Sorted order gives us something much stronger:

  • equal values appear next to each other
  • the first time we see a new value, we know it belongs in the answer
  • once we move past a block of duplicates, we never need to revisit it

That turns the problem into a one-pass rewrite:

  1. keep one representative from each value block
  2. copy it into the next available answer slot
  3. ignore the extra copies

Core Invariant

Use two pointers:

  • slow points to the end of the finalized unique prefix
  • fast scans the remaining input from left to right

At every step:

  • nums[0..slow] is already the correct answer for everything processed so far
  • fast is the next value we need to classify

If nums[fast] equals nums[slow], it is a duplicate of the latest kept value. If it differs, we have found the next unique value and should extend the prefix.

That is why the write happens at ++slow.

Java Solution

class Solution {
    public int removeDuplicates(int[] nums) {
        if (nums.length == 0) {
            return 0;
        }

        int slow = 0;

        for (int fast = 1; fast < nums.length; fast++) {
            if (nums[fast] != nums[slow]) {
                slow++;
                nums[slow] = nums[fast];
            }
        }

        return slow + 1;
    }
}

Why This Works

Suppose nums[0..slow] is already a correct unique prefix.

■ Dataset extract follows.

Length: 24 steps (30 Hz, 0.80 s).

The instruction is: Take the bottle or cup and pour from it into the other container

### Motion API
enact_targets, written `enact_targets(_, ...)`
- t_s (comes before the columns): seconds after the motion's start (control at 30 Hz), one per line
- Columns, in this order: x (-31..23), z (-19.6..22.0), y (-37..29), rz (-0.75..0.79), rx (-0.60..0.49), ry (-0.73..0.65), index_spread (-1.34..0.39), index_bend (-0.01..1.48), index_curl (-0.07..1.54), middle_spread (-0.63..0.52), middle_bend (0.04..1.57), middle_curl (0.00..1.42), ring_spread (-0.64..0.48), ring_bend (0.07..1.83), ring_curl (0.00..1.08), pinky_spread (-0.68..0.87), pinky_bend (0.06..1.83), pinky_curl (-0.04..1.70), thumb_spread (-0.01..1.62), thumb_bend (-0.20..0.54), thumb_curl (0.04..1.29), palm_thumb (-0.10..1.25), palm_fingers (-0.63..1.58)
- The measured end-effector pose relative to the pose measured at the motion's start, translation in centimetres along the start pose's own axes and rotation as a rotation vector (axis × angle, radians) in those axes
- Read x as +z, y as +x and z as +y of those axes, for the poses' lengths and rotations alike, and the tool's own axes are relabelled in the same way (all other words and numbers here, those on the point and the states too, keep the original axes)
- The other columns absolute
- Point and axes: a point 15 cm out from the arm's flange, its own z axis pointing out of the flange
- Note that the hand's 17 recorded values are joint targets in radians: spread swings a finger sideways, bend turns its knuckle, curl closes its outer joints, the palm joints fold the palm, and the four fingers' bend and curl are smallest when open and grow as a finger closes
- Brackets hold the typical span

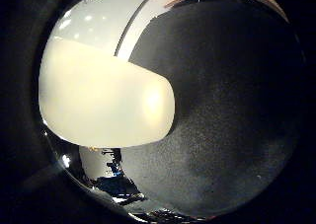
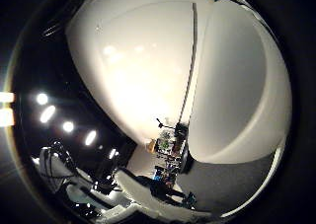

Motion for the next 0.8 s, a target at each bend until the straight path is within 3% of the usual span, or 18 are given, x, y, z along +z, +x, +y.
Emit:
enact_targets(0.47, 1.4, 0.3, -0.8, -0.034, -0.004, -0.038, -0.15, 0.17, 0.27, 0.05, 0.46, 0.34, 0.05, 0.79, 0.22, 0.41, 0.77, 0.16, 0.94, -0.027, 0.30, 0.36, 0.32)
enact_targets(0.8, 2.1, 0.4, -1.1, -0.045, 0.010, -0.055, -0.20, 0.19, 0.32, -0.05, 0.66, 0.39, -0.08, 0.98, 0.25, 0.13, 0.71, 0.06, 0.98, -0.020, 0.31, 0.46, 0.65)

When nums[fast] == nums[slow]:

  • the value is already represented in the prefix
  • writing it again would create a duplicate
  • so we skip it

When nums[fast] != nums[slow]:

  • sorted order guarantees this is the first occurrence of a new value
  • the next answer slot is slow + 1
  • writing there preserves sorted order and uniqueness

Every iteration either discards a duplicate or extends the answer prefix. That is why the loop is linear and why no candidate is missed.

Dry Run

Input:

[0, 0, 1, 1, 1, 2, 2, 3, 3, 4]

Initial state:

  • slow = 0
  • unique prefix is [0]

Now scan with fast:

  1. fast = 1, value 0 same as nums[slow], so skip it
  2. fast = 2, value 1 new value, move slow to 1, write nums[1] = 1
  3. fast = 3, value 1 duplicate, skip
  4. fast = 4, value 1 duplicate, skip
  5. fast = 5, value 2 new value, move slow to 2, write nums[2] = 2
  6. continue the same pattern for 3 and 4

Final array prefix:

[0, 1, 2, 3, 4]

Return value:

5

Visual Intuition

Think of the array as two zones:

[ finalized unique prefix | unread suffix ]
          slow                  fast

slow is the write boundary of the answer. fast is the reader.

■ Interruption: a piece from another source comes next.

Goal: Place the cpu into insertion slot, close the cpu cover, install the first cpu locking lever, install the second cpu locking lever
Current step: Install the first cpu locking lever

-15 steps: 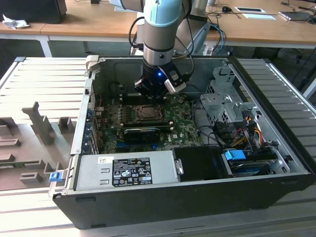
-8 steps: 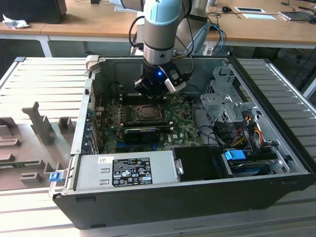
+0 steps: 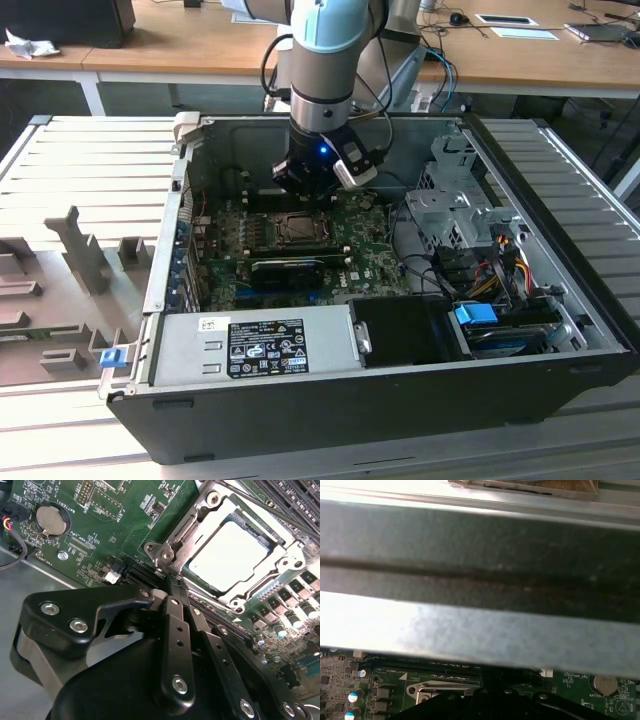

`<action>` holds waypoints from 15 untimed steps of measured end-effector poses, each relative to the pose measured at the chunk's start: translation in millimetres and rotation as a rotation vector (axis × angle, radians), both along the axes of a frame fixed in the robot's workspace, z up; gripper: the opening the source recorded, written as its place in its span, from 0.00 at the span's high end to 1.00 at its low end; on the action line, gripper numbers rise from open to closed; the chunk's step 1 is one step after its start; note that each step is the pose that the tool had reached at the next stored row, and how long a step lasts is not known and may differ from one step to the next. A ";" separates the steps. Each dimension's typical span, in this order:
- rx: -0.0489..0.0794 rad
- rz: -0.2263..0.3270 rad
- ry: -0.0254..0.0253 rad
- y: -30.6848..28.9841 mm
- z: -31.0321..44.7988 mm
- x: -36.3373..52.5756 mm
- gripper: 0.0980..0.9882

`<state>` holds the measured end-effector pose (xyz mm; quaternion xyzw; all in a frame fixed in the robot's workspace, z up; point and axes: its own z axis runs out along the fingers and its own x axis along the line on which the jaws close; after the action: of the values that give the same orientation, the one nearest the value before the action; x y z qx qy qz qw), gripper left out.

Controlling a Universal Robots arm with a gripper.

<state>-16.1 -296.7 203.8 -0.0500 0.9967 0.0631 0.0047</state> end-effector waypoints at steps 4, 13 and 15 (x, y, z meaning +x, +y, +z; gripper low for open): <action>-0.003 0.000 -0.0003 0.1 -0.2 0.1 0.99; -0.010 0.000 -0.0002 0.0 0.9 0.4 0.99; -0.019 0.000 -0.0002 -0.1 0.6 0.4 0.99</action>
<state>-15.7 -296.8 204.4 -0.0500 0.9973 0.0535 0.0043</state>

That same idea appears in many array rewrite problems:

  • remove duplicates
  • remove element
  • move zeroes
  • keep at most two duplicates

If you learn the boundary correctly here, several interview questions become much easier.

Common Mistakes

Misunderstanding the Output

Only the first k positions matter after the function returns. The rest of the array may still contain old values, and that is completely fine.

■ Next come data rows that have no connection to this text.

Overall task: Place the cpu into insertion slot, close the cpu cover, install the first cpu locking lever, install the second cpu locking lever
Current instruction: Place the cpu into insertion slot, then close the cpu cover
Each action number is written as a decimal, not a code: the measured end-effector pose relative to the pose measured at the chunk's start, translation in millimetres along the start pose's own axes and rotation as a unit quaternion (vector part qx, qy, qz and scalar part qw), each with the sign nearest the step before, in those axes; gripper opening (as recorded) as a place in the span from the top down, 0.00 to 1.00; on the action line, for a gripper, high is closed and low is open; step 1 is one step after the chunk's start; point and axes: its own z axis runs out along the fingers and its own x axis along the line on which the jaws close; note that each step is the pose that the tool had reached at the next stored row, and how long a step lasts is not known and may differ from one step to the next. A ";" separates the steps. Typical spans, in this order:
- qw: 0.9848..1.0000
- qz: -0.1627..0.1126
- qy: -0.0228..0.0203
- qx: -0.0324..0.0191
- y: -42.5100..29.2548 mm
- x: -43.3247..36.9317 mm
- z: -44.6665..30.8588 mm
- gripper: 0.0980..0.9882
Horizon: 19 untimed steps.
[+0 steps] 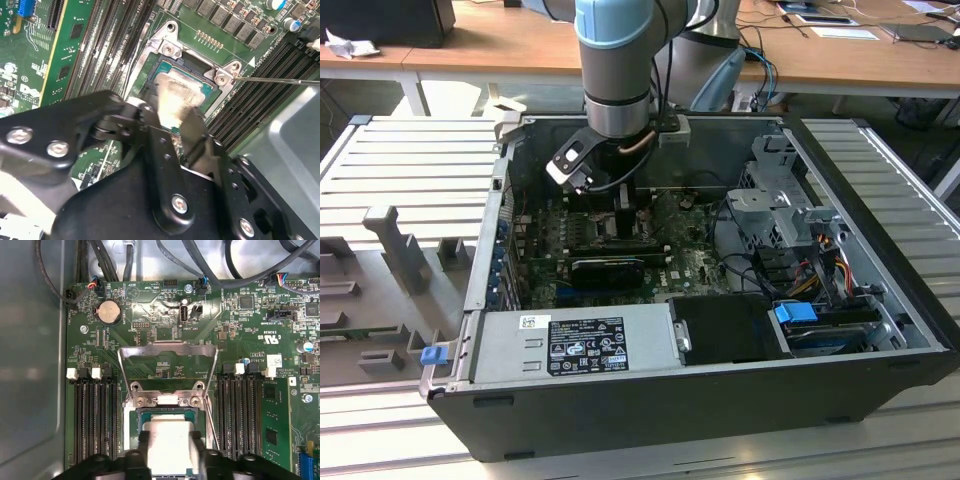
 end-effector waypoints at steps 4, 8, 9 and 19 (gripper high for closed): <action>1.000 0.000 0.000 0.000 0.0 0.0 -0.9 0.86; 1.000 0.000 0.000 0.000 0.1 0.0 -1.5 0.99; 1.000 0.000 -0.001 0.000 0.1 0.0 -1.6 0.99; 1.000 0.001 -0.001 0.000 0.5 0.1 -6.6 0.99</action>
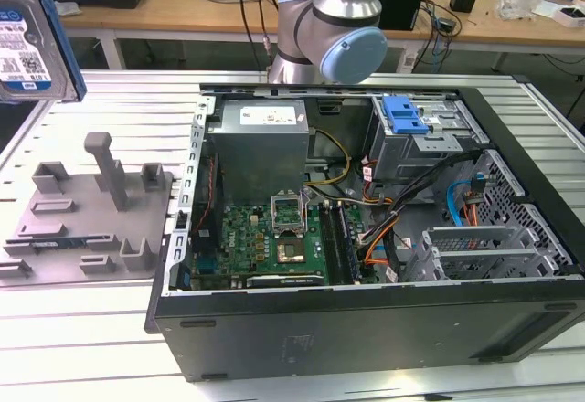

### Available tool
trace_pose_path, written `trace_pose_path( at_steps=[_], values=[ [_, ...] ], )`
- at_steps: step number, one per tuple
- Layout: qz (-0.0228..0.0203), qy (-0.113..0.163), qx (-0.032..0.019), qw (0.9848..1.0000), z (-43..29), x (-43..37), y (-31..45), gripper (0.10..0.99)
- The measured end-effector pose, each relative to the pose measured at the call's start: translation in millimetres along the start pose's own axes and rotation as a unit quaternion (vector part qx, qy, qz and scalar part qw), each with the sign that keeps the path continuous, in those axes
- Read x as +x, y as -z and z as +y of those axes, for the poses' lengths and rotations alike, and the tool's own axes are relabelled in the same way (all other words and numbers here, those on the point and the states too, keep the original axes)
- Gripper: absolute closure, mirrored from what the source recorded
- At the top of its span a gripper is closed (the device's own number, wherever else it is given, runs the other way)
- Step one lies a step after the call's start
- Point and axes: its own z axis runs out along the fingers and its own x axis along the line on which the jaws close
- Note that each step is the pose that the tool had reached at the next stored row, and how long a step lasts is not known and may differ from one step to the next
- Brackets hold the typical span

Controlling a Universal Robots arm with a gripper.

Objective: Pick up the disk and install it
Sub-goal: 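Pick up the disk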

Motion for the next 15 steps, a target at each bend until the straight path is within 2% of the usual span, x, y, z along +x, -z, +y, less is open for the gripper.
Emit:
trace_pose_path(
  at_steps=[2, 11, 14, 15],
  values=[
    [0.0000, 0.000, 0.0001, 1.0000, -0.1, 0.2, 4.1, 0.718],
    [0.0000, 0.000, 0.0000, 1.0000, -0.3, 0.8, 4.5, 0.718],
    [0.0000, 0.000, 0.0000, 1.0000, -11.1, 3.5, 6.5, 0.718],
    [0.0000, 0.000, 0.0000, 1.0000, -18.7, 5.3, 8.1, 0.718]
  ],
)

Comparing Against the Wrong Index

The comparison should be against nums[slow], which represents the last accepted unique value. Comparing against nums[fast - 1] can blur the real invariant.

Forgetting the Empty Array Case

If nums.length == 0, returning slow + 1 would be wrong. The early return is necessary.

Treating It Like Deletion

No shifting is required. We are overwriting selected positions, not removing elements one by one.

Complexity

  • Time: O(n)
  • Space: O(1)

Each element is examined once, and no auxiliary collection is needed.

How This Pattern Generalizes

This exact solution solves the “keep one copy” version. The same compaction idea extends naturally:

  • keep values not equal to target
  • keep nonzero values at the front
  • keep at most two copies of each value

The interview habit to build is not just “I know LeetCode 26.” It is: “I can maintain a write boundary for the valid prefix while another pointer reads the input.”

That is a reusable skill.

Final Takeaway

The sorted array is not giving you a shortcut. It is giving you a proof.

Because equal values are grouped together, one reader pointer and one write boundary are enough to preserve exactly one copy of each value in a single pass with O(1) extra space.